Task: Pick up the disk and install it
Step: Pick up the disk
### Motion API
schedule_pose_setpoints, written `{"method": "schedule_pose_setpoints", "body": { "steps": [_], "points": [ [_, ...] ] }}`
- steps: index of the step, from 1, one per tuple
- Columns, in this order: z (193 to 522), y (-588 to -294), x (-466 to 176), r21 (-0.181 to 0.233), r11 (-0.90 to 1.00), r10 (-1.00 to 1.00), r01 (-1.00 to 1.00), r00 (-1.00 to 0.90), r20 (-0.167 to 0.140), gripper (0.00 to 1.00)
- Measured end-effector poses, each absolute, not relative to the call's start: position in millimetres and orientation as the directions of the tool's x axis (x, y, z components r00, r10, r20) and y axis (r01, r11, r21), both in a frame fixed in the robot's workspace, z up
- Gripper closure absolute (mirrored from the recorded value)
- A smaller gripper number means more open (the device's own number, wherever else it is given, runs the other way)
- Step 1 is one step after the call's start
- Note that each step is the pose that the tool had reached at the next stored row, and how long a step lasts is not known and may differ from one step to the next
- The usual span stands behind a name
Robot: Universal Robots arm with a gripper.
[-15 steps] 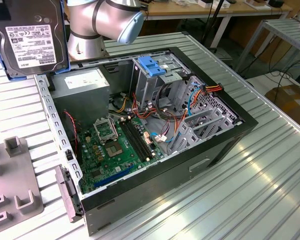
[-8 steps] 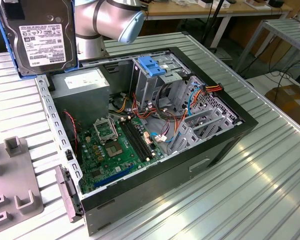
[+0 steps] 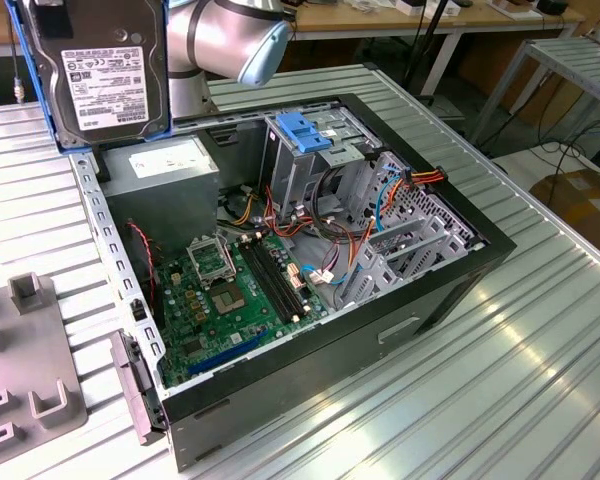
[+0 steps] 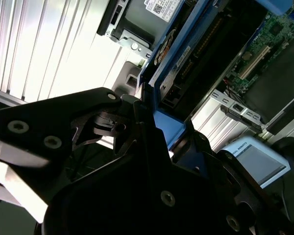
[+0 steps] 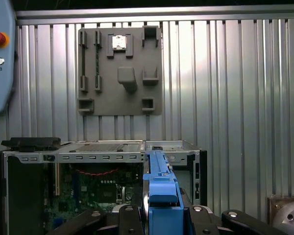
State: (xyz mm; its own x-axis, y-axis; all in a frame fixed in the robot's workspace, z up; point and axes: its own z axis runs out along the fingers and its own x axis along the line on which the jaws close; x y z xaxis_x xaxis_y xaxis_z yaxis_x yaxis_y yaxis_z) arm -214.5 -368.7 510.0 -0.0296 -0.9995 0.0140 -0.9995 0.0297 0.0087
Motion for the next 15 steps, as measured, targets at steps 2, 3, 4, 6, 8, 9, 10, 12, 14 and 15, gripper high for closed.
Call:
{"method": "schedule_pose_setpoints", "body": {
  "steps": [2,3,4,6,8,9,10,12,14,15],
  "points": [
    [510,-369,-211,0.009,0.030,-0.999,-1.000,-0.030,0.014,0.63],
    [510,-369,-209,0.009,0.030,-0.999,-1.000,-0.030,0.014,0.63],
    [510,-369,-206,0.009,0.030,-0.999,-1.000,-0.030,0.014,0.63],
    [510,-369,-202,0.009,0.030,-0.999,-1.000,-0.030,0.014,0.63],
    [510,-369,-197,0.009,0.031,-0.999,-0.999,-0.031,0.014,0.63],
    [510,-369,-193,0.009,0.031,-0.999,-0.999,-0.031,0.014,0.63],
    [510,-369,-189,0.009,0.031,-0.999,-0.999,-0.031,0.014,0.63],
    [510,-369,-183,0.009,0.031,-0.999,-0.999,-0.031,0.014,0.63],
    [510,-369,-177,0.009,0.032,-0.999,-0.999,-0.032,0.014,0.63],
    [510,-369,-175,0.009,0.033,-0.999,-0.999,-0.032,0.014,0.63]
  ]
}}
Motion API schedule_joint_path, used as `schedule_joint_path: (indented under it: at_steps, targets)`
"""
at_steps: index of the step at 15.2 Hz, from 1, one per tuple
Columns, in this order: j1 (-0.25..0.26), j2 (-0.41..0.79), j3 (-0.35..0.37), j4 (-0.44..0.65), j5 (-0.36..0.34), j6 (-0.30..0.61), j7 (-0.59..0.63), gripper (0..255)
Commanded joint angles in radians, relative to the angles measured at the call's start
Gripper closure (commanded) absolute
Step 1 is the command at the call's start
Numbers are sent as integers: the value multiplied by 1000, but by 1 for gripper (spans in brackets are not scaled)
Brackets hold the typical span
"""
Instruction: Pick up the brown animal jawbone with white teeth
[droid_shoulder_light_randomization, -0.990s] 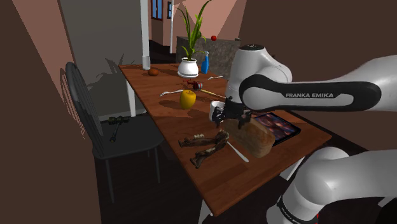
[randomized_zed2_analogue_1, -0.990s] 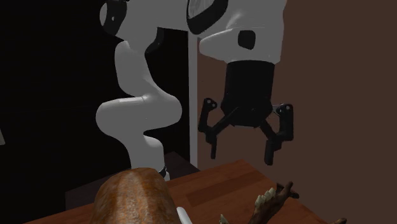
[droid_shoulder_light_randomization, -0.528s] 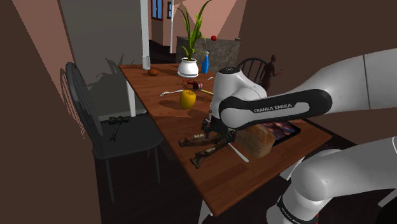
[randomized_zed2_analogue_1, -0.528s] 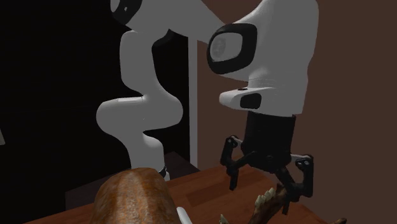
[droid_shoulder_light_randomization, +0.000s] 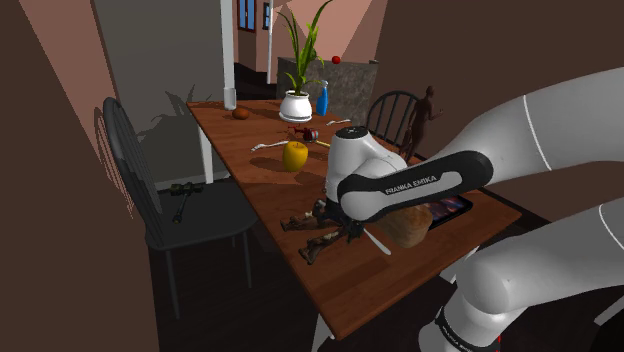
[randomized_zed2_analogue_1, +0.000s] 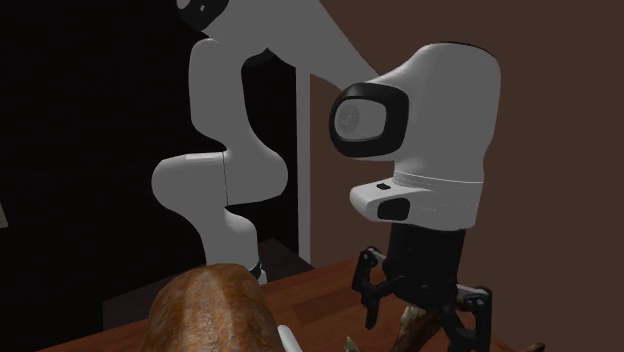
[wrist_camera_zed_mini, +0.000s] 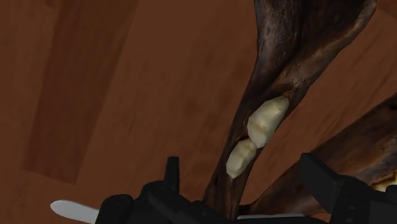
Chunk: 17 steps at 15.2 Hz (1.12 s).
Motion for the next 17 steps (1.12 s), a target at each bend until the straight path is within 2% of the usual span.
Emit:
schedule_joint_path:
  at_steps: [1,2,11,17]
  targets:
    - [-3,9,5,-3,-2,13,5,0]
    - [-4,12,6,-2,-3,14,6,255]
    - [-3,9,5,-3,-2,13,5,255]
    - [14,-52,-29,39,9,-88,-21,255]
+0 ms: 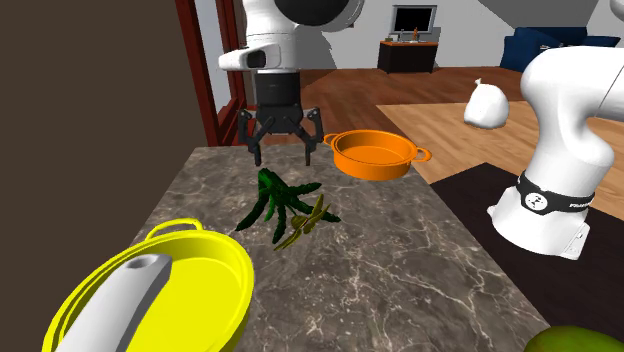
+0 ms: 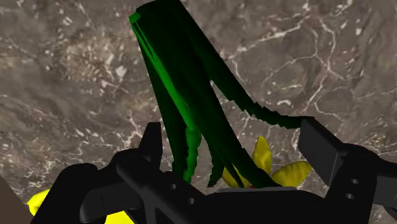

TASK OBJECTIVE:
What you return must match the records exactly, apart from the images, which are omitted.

ANSWER FOR THE TASK:
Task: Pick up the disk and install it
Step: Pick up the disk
### Motion API
schedule_pose_setpoints, written `{"method": "schedule_pose_setpoints", "body": { "steps": [_], "points": [ [_, ...] ] }}`
- steps: index of the step, from 1, one per tuple
- Columns, in this order: z (193 to 522), y (-588 to -294), x (-466 to 176), r21 (-0.181 to 0.233), r11 (-0.90 to 1.00), r10 (-1.00 to 1.00), r01 (-1.00 to 1.00), r00 (-1.00 to 0.90), r20 (-0.167 to 0.140), gripper (0.00 to 1.00)
- Measured end-effector poses, each absolute, not relative to the call's start: position in millimetres and orientation as the directions of the tool's x axis (x, y, z components r00, r10, r20) and y axis (r01, r11, r21), both in a frame fixed in the robot's workspace, z up
- Gripper closure absolute (mirrored from the recorded value)
- A smaller gripper number means more open (the device's own number, wherever else it is given, runs the other way)
- Step 1 is one step after the call's start
- Note that each step is the pose that the tool had reached at the next stored row, and how long a step lasts is not known and may differ from one step to the next
- The usual span stands behind a name
Robot: Universal Robots arm with a gripper.
[-15 steps] 
[-8 steps] 
[+0 steps] 
[+0 steps] 
[+0 steps] 
State: (xyz mm; its own x-axis, y-axis; all in a frame fixed in the robot's workspace, z up; point and axes: its own z axis runs out along the fingers and its own x axis along the line on which the jaws close; x y z xaxis_x xaxis_y xaxis_z yaxis_x yaxis_y yaxis_z) arm -214.5 -368.7 510.0 -0.0296 -0.9995 0.0140 -0.9995 0.0297 0.0087
Motion for the next 15 steps, as measured, targets at steps 2, 3, 4, 6, 8, 9, 10, 12, 14 and 15, gripper high for closed.
Call:
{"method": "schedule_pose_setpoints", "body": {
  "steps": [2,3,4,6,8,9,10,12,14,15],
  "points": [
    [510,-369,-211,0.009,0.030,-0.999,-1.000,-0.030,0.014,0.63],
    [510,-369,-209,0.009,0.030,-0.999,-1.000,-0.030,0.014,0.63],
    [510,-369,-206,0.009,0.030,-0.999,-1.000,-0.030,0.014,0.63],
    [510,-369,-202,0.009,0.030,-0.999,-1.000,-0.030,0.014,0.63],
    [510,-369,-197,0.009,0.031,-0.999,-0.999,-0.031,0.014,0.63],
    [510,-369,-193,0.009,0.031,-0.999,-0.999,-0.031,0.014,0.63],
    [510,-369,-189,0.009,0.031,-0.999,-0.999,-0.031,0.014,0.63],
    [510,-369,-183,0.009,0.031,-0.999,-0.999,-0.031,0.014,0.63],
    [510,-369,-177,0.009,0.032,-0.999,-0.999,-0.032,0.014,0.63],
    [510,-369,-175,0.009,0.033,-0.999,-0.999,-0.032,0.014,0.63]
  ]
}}
Motion API schedule_joint_path, used as `schedule_joint_path: (indented under it: at_steps, targets)`
"""
at_steps: index of the step at 15.2 Hz, from 1, one per tuple
Columns, in this order: j1 (-0.25..0.26), j2 (-0.41..0.79), j3 (-0.35..0.37), j4 (-0.44..0.65), j5 (-0.36..0.34), j6 (-0.30..0.61), j7 (-0.59..0.63), gripper (0..255)
Commanded joint angles in radians, relative to the angles measured at the call's start
Gripper closure (commanded) absolute
Step 1 is the command at the call's start
Numbers are sent as integers: the value multiplied by 1000, but by 1 for gripper (spans in brackets are not scaled)
Brackets hold the typical span
"""
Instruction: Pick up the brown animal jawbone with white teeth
[droid_shoulder_light_randomization, -0.990s] 
[randomized_zed2_analogue_1, -0.990s] 
[droid_shoulder_light_randomization, -0.528s] 
[randomized_zed2_analogue_1, -0.528s] 
[droid_shoulder_light_randomization, +0.000s] 
[randomized_zed2_analogue_1, +0.000s] 
[wrist_camera_zed_mini, +0.000s] 
Chunk: 17 steps at 15.2 Hz (1.12 s).
Motion for the next 17 steps (1.12 s), a target at each bend until the straight path is within 2% of the usual span.
Emit:
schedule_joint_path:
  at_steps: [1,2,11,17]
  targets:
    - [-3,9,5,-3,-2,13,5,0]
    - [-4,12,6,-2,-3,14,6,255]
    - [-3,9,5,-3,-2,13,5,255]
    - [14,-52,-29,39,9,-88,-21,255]
+0 ms: 
+0 ms: 

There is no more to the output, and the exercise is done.